Wed Nov 16, 2016 12:22 pm

Outlined is a summary of the technical meeting.

Welcome everyone to the second technical meeting. In this blog post you will find the answers to the questions the community compiled before the meeting. It is published before the actual meeting starts so that the community has some time to read the answers and come up with new questions towards the community meeting. This encourages a community meeting where people can ask us further questions and talk casually with us.

Technical Meeting Questions

Release-Management / Development-Process

Is the plan now to have releases go to the testnet first and then the mainnet or will the next release (0.3.4) be pushed directly to the mainnet? If it’s going to the mainnet, when might the plan be to start using the testnet for testing new releases? (I know 0.3.3 was a special situation with the hot fix :) ) (MrV)

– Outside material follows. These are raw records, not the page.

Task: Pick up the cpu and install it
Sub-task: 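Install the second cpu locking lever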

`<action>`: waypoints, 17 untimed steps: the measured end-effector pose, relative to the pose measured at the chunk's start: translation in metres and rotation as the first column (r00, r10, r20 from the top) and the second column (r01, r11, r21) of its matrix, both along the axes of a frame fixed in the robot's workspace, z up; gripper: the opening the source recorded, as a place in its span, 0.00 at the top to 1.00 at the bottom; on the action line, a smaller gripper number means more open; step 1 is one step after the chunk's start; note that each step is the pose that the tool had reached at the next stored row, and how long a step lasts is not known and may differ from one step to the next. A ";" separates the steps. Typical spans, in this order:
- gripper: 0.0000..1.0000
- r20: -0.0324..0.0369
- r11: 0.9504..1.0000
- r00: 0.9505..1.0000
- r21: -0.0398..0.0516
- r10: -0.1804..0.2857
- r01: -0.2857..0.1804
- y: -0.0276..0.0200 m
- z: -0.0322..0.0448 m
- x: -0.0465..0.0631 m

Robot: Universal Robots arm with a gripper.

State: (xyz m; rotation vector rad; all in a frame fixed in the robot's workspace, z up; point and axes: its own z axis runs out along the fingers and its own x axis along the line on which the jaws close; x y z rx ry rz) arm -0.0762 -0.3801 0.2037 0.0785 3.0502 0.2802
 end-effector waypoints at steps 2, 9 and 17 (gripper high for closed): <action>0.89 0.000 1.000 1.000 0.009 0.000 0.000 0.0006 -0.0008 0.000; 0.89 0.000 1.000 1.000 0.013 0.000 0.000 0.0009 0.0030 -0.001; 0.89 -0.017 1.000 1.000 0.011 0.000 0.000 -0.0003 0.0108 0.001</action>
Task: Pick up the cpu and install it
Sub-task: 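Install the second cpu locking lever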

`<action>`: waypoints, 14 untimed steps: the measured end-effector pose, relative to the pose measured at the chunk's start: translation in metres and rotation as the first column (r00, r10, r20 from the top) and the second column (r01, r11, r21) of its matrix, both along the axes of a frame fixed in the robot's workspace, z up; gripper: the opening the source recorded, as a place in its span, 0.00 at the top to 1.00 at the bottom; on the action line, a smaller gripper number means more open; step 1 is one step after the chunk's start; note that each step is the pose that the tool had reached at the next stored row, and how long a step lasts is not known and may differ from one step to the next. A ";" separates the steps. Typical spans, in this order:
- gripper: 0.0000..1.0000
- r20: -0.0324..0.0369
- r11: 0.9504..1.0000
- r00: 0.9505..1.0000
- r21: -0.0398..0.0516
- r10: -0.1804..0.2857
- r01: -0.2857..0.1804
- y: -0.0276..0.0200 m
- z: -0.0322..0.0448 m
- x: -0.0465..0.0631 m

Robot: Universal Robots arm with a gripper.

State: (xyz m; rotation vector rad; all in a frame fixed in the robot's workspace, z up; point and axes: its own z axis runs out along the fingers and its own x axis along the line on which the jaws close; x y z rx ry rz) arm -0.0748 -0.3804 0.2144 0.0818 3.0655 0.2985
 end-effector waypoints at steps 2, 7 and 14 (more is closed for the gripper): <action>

Oliver: Yes, the plan is to release first onto the testnet. However, in the case of where a hot fix needs to applied, we will sometimes release immediately to the mainnet, but only under special circumstances.
Max: I don’t have much knowledge about the test network, however I believe we are already following the test network first approach since a few versions (beside the hot fixes). Last week I have started planning our bug bounty programme and a large part of it will involve the test network.

How will users get protected of malicious blockchain apps running on Sidechains or mainchain? The same goes for delegates securing sidechains. Will their nodes be protected somehow from getting compromised? (distro)

Max: First of all, blockchain applications will never run on the mainchain, only on sidechains. In the future we will implement a sandboxing mechanism in order to secure nodes, delegates, and users from running blockchain applications. That means every blockchain application will run in its own encapsulated environment and can’t get outside of that, i.e. causing harm to the system or stealing data.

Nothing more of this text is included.